- Pitcher
- Born: February 23, 1877 Maytown, Pennsylvania, U.S.
- Died: March 17, 1936 (aged 59) Lancaster, Pennsylvania, U.S.
- Batted: Switch HitterThrew: Right

MLB debut
- September 9, 1903, for the Brooklyn Superbas

Last MLB appearance
- April 24, 1904, for the Brooklyn Superbas

MLB statistics
- Win–loss record: 4–1
- Earned run average: 3.16
- Strikeouts: 13
- Stats at Baseball Reference

Teams
- Brooklyn Superbas (1903–1904);

= Grant Thatcher =

American baseball player (1877-1936)

Ulysses Grant Thatcher (February 23, 1877 – March 17, 1936) was an American right-handed pitcher in Major League Baseball in the United States.

==Biography==
Born in Maytown, Pennsylvania on February 23, 1877, Thatcher pitched in five games for the Brooklyn Superbas during the 1903 and 1904 baseball seasons, making four starts, and acquiring a 4–1 record with a 3.16 earned run average during his appearances.
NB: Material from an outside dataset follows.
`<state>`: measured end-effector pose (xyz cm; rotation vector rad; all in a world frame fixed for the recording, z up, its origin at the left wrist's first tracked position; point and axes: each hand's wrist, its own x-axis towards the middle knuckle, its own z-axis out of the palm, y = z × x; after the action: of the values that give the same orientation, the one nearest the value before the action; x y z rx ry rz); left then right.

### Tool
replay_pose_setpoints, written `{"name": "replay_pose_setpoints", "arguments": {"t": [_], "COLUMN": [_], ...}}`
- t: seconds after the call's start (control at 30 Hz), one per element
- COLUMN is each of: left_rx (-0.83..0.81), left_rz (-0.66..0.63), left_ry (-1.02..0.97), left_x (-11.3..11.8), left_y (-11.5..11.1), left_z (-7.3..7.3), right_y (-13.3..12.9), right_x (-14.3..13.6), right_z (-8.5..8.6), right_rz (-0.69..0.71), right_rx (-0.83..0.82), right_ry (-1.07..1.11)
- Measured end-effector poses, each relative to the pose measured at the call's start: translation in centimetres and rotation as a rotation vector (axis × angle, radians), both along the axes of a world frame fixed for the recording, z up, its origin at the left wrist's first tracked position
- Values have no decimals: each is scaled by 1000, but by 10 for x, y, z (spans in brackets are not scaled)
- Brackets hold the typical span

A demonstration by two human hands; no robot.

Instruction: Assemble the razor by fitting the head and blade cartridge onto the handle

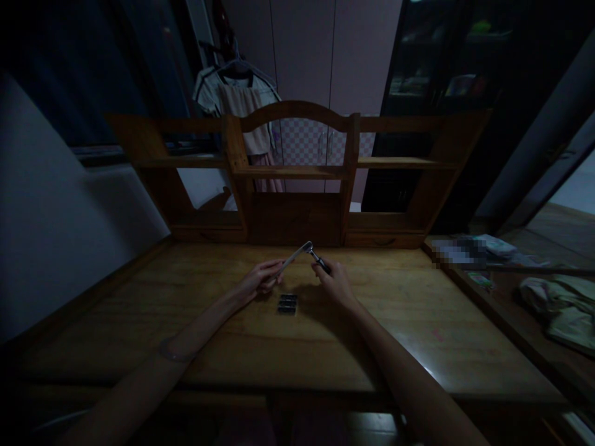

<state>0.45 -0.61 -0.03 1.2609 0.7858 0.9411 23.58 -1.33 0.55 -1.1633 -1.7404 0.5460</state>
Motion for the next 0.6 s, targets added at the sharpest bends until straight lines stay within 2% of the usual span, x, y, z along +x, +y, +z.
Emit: {"name": "replay_pose_setpoints", "arguments": {"t": [0.33,0.6], "left_rx": [11,13], "left_rz": [-9,6], "left_ry": [3,-11], "left_x": [0,-1], "left_y": [3,2], "left_z": [-2,0], "right_y": [-4,-3], "right_x": [-5,-3], "right_z": [-1,1], "right_rz": [50,29], "right_rx": [-19,-55], "right_ry": [-45,-2]}}
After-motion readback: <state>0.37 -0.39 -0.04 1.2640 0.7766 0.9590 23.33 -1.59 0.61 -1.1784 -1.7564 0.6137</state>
Thatcher had an unusual end to his Major League career. When the Superbas attempted to play a second Sunday home game on April 24 against the Philadelphia Phillies, the club was tipped off that the pitcher, catcher and hitter at the start of the game would be arrested. Thus three "decoys" were inserted at the start of the game, with Ed Poole being replaced by Thatcher after Poole's arrest.

==Death==
Thatcher died at the age of fifty-nine in Lancaster, Pennsylvania on March 17, 1936.